Why resistance training on a GLP-1 is not optional
GLP-1 medications create a significant caloric deficit through appetite suppression. When the body loses weight rapidly in a caloric deficit, it doesn't draw exclusively from fat stores — it also breaks down muscle tissue for energy. This is not a side effect. It is basic physiology. And on a GLP-1, where appetite suppression can be dramatic, the rate of lean mass loss can be substantial if not actively countered.
The STEP 1 trial showed that semaglutide users lost an average of 14.9% of body weight — but up to 39% of that was lean mass. Tirzepatide trials showed similar patterns. Across all GLP-1 data, the message is consistent: rapid weight loss without resistance training accelerates muscle loss.

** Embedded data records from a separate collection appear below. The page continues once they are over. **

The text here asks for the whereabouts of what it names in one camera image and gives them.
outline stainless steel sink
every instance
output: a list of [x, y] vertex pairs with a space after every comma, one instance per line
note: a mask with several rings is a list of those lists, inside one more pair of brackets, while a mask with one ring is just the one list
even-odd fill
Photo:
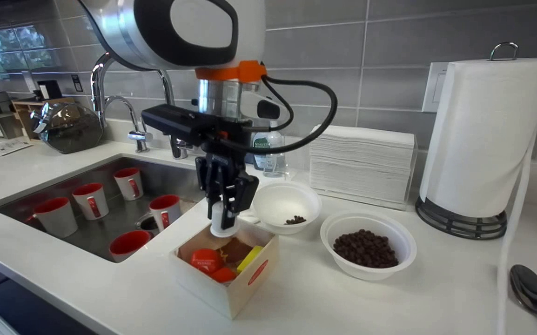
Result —
[[[115, 180], [114, 172], [124, 168], [141, 170], [142, 186], [145, 195], [138, 200], [125, 201]], [[103, 184], [109, 214], [97, 221], [86, 221], [72, 197], [72, 191], [84, 184], [100, 182]], [[198, 188], [196, 170], [182, 169], [137, 159], [119, 157], [91, 166], [84, 172], [69, 174], [57, 182], [45, 182], [32, 190], [21, 192], [0, 201], [0, 213], [20, 222], [33, 214], [33, 208], [54, 197], [67, 197], [72, 204], [79, 229], [62, 240], [113, 261], [109, 254], [109, 244], [119, 235], [136, 229], [136, 223], [149, 213], [149, 203], [155, 197], [176, 194], [181, 198], [182, 213], [203, 199], [204, 193]], [[28, 225], [47, 233], [38, 220]]]

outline faucet
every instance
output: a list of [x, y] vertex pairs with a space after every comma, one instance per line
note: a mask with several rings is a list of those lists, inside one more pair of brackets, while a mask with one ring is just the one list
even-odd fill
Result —
[[[138, 123], [136, 121], [136, 117], [134, 116], [134, 108], [132, 108], [132, 104], [130, 104], [128, 100], [117, 96], [110, 97], [107, 100], [105, 99], [105, 91], [103, 90], [103, 79], [105, 79], [105, 73], [107, 72], [109, 66], [113, 64], [113, 62], [114, 59], [111, 57], [111, 55], [109, 55], [109, 53], [104, 53], [101, 57], [99, 57], [90, 74], [90, 83], [92, 87], [91, 101], [93, 110], [99, 116], [99, 123], [101, 124], [101, 128], [104, 128], [107, 125], [105, 121], [105, 109], [107, 108], [107, 105], [109, 105], [109, 103], [114, 100], [120, 100], [124, 102], [124, 104], [126, 104], [126, 106], [128, 106], [128, 108], [130, 109], [130, 117], [132, 118], [132, 123], [134, 125], [134, 131], [131, 131], [128, 134], [128, 138], [136, 141], [136, 152], [146, 152], [148, 151], [148, 148], [145, 141], [149, 140], [150, 134], [147, 133], [147, 126], [145, 125], [145, 123], [142, 123], [143, 132], [139, 131]], [[157, 70], [157, 73], [159, 74], [161, 82], [163, 84], [163, 93], [165, 95], [166, 103], [171, 106], [175, 106], [173, 88], [171, 87], [171, 80], [169, 79], [169, 75], [165, 70]], [[187, 149], [192, 149], [194, 147], [180, 140], [179, 138], [176, 138], [175, 136], [169, 137], [173, 157], [175, 159], [185, 159], [186, 157], [188, 157]]]
[[136, 153], [147, 153], [150, 151], [150, 149], [147, 147], [147, 142], [152, 141], [152, 134], [147, 132], [147, 125], [145, 123], [142, 123], [142, 131], [138, 127], [138, 121], [136, 120], [136, 115], [134, 114], [134, 107], [132, 107], [132, 104], [128, 101], [128, 99], [124, 97], [120, 97], [119, 95], [112, 95], [111, 97], [105, 99], [105, 108], [111, 104], [111, 102], [114, 102], [115, 100], [123, 102], [130, 111], [130, 119], [132, 119], [132, 125], [134, 126], [134, 130], [130, 131], [128, 133], [128, 138], [131, 140], [136, 141]]

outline white mug
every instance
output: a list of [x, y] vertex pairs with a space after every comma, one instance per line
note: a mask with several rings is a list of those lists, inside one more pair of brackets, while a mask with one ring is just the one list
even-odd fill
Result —
[[119, 263], [137, 252], [151, 240], [148, 231], [133, 230], [117, 237], [109, 245], [109, 253], [116, 263]]
[[60, 238], [72, 235], [79, 229], [68, 198], [54, 198], [33, 208], [33, 215], [25, 222], [38, 219], [45, 230]]
[[126, 201], [132, 201], [144, 195], [141, 171], [135, 167], [119, 170], [114, 174], [115, 182], [120, 187], [121, 195]]
[[72, 192], [72, 196], [79, 204], [84, 218], [89, 221], [100, 219], [109, 214], [103, 184], [94, 182], [92, 184], [82, 185]]
[[162, 195], [151, 201], [149, 209], [155, 218], [159, 232], [169, 227], [181, 216], [180, 198], [177, 195]]

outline white bowl
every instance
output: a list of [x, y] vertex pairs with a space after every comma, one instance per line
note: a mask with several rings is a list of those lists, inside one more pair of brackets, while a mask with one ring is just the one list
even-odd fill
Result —
[[[360, 229], [388, 237], [399, 265], [386, 269], [362, 267], [344, 259], [333, 250], [337, 238], [343, 234], [356, 233]], [[329, 216], [322, 223], [320, 238], [341, 270], [362, 280], [376, 281], [388, 278], [411, 265], [417, 254], [416, 242], [405, 227], [391, 218], [371, 212], [348, 211]]]
[[[318, 218], [322, 201], [307, 185], [291, 181], [273, 182], [256, 191], [252, 209], [273, 233], [290, 235], [302, 231]], [[306, 221], [286, 225], [287, 220], [295, 215], [303, 216]]]

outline napkin stack
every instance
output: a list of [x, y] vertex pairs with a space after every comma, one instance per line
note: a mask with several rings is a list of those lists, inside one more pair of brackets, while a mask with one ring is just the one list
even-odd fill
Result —
[[323, 195], [405, 209], [415, 135], [330, 126], [310, 144], [310, 185]]

How often, how long, and what counts
The evidence consistently supports 2–3 resistance training sessions per week as the minimum for meaningful muscle preservation during active weight loss. More is not always better — especially on a GLP-1, where energy and appetite are suppressed. Recovery matters.
| Parameter | Minimum Effective Dose | Optimal Range | Notes |
|---|---|---|---|
| Sessions per week | 2 | 3 | Non-consecutive days preferred for recovery |
| Session duration | 20–30 min | 40–60 min | Short sessions count — don't let "not enough time" be the barrier |
| Sets per muscle group | 2 sets | 3–4 sets | Per session; muscle groups can be trained 2× per week |
| Reps per set | 8–15 | 8–12 (hypertrophy) 5–8 (strength) | Last 2–3 reps should feel genuinely challenging |
| Rest between sets | 60–90 sec | 90–180 sec | Longer rest for heavier compound movements |
Bodyweight training — where most people should start
Bodyweight training is not a compromise or a beginner-only option. It is a genuine and well-evidenced training method that can build and preserve meaningful muscle mass. The limiting factor is progressive overload — but with the right progressions, bodyweight training can challenge anyone from first-timers to advanced athletes.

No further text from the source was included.